Without his muse, the half-formed head of the sadistic killer Robert Thomas Nauss was a stubborn scornful lump of undead clay, a brown-mud Beelzebub. The reborn killer, of Bender’s own creation, seemed to be hiding from his true form, mocking him in a battle of wills. He felt like he lived with the spirit of his subjects, and Nauss was proving even trickier and nastier than Vorhauer. He was staring at the Warlock’s merciless clay eyes when the telephone scattered the cats in the shadows of the warehouse.

“Frank Bender.” His voice was clear and strong, an inverse of the chaos around him. The man on the phone introduced himself as Bob Leschorn, chief inspector of the U.S. Marshals Service at headquarters in McLean, Virginia. He sounded smooth and businesslike, with that commanding charm that’s a half size too small to cover the blunt impatience of power.

“I’ve heard about your work on Vorhauer and Nauss, Frank. We need your help on a very important and sensitive case. I’m calling to see if you’ll consider doing it.”

“Sure, great! I’ll do anything I can to help.” Bender’s breath came a little faster. His commercial photography was inconsistent and money was tight; he needed the work badly. Jan would be thrilled with another federal case-this time from the very top of the pyramid.

“Good. But let’s take it one step at a time. We can’t talk about this on the phone. We have to be very covert about this. It’s an extremely dangerous fugitive, Ten Most Wanted. My assistants will bring you to me. Meanwhile, Frank, I don’t want you to mention this to anyone. Not to friends in the police department, the FBI, even marshals not working on the case.”

“That won’t be a problem.”

“We don’t want anyone to know, not even your wife.”

Jan wasn’t interested in the details of his work, and Bender was uncomfortable sharing case information with anyone, even with Joan.

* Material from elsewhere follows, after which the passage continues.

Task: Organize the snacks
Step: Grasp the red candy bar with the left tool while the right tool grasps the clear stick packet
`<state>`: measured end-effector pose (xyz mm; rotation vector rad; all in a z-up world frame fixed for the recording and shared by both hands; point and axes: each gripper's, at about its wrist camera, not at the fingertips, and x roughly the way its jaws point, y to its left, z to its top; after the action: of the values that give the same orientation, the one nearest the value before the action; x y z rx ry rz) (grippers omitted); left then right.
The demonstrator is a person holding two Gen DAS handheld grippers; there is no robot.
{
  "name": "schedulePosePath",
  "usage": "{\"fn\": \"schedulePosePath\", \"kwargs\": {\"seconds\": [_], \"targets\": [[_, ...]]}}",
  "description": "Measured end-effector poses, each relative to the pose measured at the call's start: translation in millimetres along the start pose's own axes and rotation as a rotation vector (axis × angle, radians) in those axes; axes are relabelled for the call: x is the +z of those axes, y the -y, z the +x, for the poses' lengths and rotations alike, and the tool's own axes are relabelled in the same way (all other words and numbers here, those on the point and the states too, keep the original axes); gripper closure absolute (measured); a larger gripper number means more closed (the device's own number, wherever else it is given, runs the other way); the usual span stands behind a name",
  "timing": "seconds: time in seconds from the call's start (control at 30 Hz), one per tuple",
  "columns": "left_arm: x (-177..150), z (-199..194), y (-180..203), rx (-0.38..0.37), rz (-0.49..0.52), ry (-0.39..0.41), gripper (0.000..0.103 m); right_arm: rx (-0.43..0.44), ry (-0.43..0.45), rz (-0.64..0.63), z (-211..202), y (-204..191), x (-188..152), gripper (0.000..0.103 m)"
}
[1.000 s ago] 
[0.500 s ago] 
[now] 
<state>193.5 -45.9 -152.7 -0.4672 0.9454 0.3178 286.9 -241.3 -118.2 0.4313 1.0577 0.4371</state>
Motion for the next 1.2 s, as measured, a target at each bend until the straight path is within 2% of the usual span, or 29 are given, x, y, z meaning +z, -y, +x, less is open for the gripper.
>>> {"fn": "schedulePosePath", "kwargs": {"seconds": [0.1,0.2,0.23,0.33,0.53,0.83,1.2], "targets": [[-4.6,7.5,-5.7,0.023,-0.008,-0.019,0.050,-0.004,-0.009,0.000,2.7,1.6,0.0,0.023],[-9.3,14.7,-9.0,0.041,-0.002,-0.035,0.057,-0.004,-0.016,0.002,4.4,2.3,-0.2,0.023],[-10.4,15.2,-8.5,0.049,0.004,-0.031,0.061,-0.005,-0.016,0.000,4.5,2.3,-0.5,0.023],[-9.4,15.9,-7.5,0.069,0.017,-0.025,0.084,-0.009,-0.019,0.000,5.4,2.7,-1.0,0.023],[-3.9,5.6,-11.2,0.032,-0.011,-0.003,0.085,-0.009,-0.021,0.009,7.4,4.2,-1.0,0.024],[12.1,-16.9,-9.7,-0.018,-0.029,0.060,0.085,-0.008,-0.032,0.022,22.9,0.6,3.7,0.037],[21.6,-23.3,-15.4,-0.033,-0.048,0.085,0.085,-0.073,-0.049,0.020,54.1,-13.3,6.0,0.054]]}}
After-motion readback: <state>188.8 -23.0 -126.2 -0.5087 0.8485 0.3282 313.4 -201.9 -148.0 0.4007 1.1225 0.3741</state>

He’d just have to be careful to cover or hide the new bust when anyone visited the studio.

“OK,” he replied.

Three mornings later, marshals Tom Conti and Steve Quinn picked him up in a dark sedan with tinted windows. As they hurtled south on I-95, the deputies said they were driving him to the Philadelphia airport, and the chief inspector was flying up from Virginia to meet him. The only flight information the chief supplied was “afternoon.” As the marshals scurried around the airport trying to find his flight, Bender sensed the chief was testing him and his men, as well as taking security precautions. They waited two hours for the flight to arrive.